The output should hold exactly, and only, the lines from the line bearing "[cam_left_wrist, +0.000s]" through the last line of the listing below, and no pictures.

(AVAILABLE DATA)

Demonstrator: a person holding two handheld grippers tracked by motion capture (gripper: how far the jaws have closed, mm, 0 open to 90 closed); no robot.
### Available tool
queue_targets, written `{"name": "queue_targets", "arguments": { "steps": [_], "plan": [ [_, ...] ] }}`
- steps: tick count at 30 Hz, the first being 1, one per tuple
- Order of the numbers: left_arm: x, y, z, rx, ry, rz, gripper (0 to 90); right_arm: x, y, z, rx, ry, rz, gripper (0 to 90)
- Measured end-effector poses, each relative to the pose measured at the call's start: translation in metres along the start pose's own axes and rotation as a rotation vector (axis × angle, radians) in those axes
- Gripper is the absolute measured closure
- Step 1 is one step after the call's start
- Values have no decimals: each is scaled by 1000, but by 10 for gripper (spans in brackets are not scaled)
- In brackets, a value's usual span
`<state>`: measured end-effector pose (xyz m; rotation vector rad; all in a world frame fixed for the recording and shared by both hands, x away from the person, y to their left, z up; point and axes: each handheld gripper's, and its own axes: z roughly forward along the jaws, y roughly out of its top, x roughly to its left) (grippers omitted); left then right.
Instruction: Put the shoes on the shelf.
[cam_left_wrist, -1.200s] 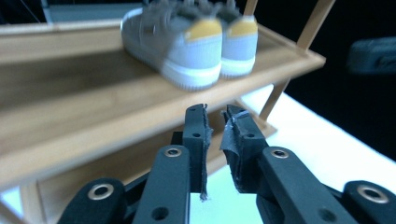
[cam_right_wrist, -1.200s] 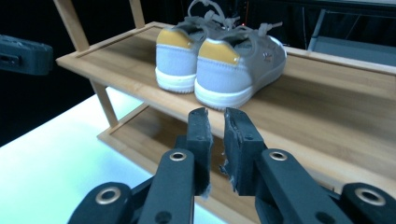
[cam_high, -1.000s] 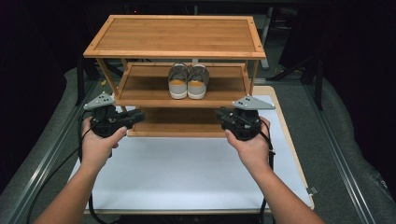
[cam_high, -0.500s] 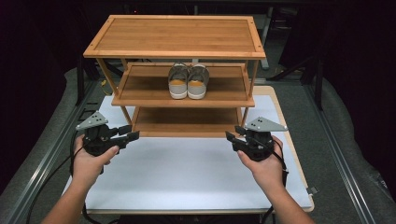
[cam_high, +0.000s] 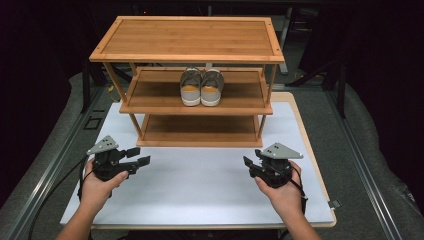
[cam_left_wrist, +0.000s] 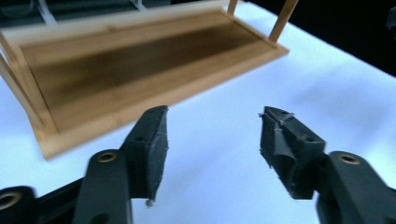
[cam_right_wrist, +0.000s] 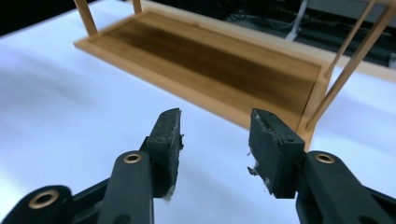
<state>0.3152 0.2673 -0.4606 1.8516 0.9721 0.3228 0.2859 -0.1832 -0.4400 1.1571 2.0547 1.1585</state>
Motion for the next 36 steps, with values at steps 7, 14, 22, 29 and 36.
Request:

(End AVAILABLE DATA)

* [SOLVED PROBLEM]
[cam_left_wrist, +0.000s] 
[cam_right_wrist, +0.000s] 
<state>0.3152 0.2673 -0.4606 1.8516 0.9721 0.3228 0.2859 -0.1832 -0.4400 1.1571 2.0547 1.1585</state>
Motion for the next 36 steps, with values at steps 7, 14, 22, 29 and 36.
Request:

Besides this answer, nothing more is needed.